# Poli, Cosmo and Star's Waiting Thread!



## Crossroads Boers (Feb 19, 2011)

*Crossroads Old Waiting Thread*

*Think pink*!! And multiples!!  The snow pictures are from today. 

I have felt Poli's kid(s) kicking for 2 weeks, Cosmo for about a week and Star's since yesterday. So exciting!! 

Poli is our first doe due this year and has 5 weeks and 6 days, or 41 days, or less than a month and a half. Whichever sounds closer.  I'm stickin with 5 weeks!  Her due date is Feb 20th.

Star is the next doe due. She has a little tiny udder started.  Her due date is the 28th of Feb. I think she probably just has one.  You never know though. Maybe she'll surprise me! Star is the dapple doe.

Cosmo is due the day after Star: Feb 29th.

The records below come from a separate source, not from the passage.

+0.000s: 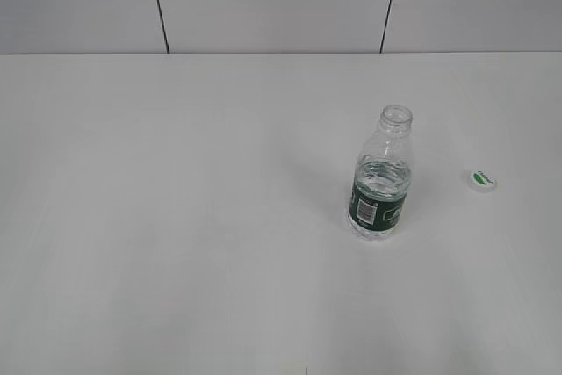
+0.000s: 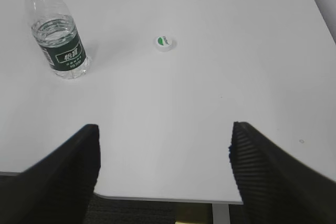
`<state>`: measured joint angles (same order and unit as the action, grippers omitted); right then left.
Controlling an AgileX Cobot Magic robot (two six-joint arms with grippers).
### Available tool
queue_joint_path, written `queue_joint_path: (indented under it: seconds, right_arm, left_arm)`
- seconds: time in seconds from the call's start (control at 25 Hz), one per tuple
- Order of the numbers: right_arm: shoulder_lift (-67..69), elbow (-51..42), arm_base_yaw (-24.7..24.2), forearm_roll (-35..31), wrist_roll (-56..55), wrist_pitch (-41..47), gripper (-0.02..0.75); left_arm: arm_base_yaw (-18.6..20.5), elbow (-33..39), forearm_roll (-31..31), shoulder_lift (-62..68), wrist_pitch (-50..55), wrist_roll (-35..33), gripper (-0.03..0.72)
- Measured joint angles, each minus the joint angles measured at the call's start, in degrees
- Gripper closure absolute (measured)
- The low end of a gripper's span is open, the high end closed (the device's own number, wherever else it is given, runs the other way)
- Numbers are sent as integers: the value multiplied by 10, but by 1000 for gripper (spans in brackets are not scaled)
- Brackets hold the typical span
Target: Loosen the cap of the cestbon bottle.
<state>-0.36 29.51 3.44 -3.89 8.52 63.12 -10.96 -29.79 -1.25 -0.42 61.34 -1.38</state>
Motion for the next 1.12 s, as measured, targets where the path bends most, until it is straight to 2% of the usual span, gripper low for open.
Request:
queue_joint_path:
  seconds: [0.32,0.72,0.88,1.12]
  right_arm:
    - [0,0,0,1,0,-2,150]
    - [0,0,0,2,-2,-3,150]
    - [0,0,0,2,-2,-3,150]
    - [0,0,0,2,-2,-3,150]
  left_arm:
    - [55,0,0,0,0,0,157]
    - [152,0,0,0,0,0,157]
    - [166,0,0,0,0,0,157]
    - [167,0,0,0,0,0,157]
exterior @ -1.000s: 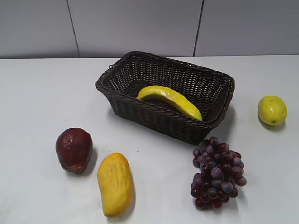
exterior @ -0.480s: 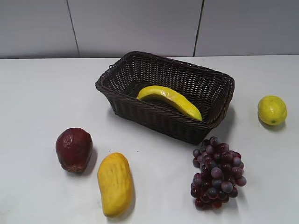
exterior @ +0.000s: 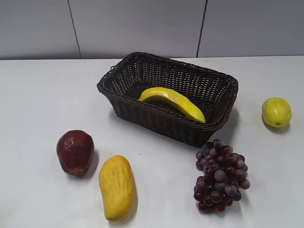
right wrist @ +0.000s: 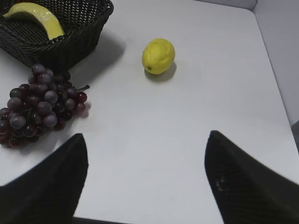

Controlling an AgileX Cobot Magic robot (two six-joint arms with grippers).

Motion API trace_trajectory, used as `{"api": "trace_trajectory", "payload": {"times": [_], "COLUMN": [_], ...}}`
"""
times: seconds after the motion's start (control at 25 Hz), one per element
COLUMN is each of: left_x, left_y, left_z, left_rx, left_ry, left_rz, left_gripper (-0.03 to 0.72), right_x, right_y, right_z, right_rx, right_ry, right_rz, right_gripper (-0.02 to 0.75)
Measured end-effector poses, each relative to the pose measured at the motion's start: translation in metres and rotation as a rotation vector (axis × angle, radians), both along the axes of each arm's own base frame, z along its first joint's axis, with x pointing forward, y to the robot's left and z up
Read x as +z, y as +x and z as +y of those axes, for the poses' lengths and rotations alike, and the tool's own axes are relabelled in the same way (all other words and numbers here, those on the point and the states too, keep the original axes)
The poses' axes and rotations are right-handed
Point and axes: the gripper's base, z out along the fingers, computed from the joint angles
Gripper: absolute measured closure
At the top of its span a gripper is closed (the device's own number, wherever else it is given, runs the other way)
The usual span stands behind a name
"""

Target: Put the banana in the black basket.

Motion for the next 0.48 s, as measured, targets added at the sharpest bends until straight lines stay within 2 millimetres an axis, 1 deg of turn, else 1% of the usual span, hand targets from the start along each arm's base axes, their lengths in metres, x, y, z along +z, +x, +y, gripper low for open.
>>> {"api": "trace_trajectory", "payload": {"times": [0.48], "left_x": [0.0003], "left_y": [0.0002], "left_z": [0.0], "left_rx": [0.0], "left_ry": [0.0], "left_rz": [-0.004], "left_gripper": [0.119], "right_x": [0.0], "right_y": [-0.0001], "right_z": [0.0], "right_rx": [0.0], "right_ry": [0.0], "right_rz": [-0.001], "right_gripper": [0.146]}}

2 weeks after Cosmo is due, comes another doe Addy, then 2 weeks after Addy, Sparkle and Ruby(who are bred to a black dappled buck) bring up the rear with kidding.  Can't wait!


----------



## Jessica84 (Oct 27, 2011)

Well I would take a guess at how many are in there, but that Cosmo had me fooled last year lol


----------



## Crossroads Boers (Feb 19, 2011)

Jessica84 said:


> Well I would take a guess at how many are in there, but that Cosmo had me fooled last year lol


Haha. Cosmo fooled everybody last year, including me!  It looks like she's gonna be bigger this year, so unless she has 14 lbs twins... she should have 3+.


----------



## nancy d (Oct 5, 2007)

Lovely lovely does!!

Only twice has anyone ever delivered a single here. One was an FF & the other alternates between trips & quads but blew me out of the water with a single last year.


----------



## bayouboergoats (Dec 30, 2012)

So pretty! Thinking pink for you!


----------



## Crossroads Boers (Feb 19, 2011)

bayouboergoats said:


> So pretty! Thinking pink for you!


:thumbup: Thanks! :kidred::kidred::kidred::kidred: If Poli has a single boy, I'll be sooo 
disappointed!! A doe did that to us once... We had a girl year in 2012. Uh oh!


----------



## Engebretsen (May 16, 2012)

Crossroads Boers said:


> :thumbup: Thanks! :kidred::kidred::kidred::kidred: If Poli has a single boy, I'll be sooo
> disappointed!! A doe did that to us once... We had a girl year in 2012. Uh oh!


 Time for another doe year!


----------



## HamiltonAcresBoers (May 9, 2012)

Your does are so incredibly gorgeous!


----------



## Crossroads Boers (Feb 19, 2011)

HamiltonAcresBoers said:


> Your does are so incredibly gorgeous!


 Thank you.


----------



## Maggie (Nov 5, 2010)

Love them all! You have such nice does!


----------



## clearwtrbeach (May 10, 2012)

A doe did that to us once... We had a girl year in 2012. Uh oh!  [/QUOTE]
uh oh, was it addy?


----------



## Crossroads Boers (Feb 19, 2011)

clearwtrbeach said:


> A doe did that to us once... We had a girl year in 2012. Uh oh!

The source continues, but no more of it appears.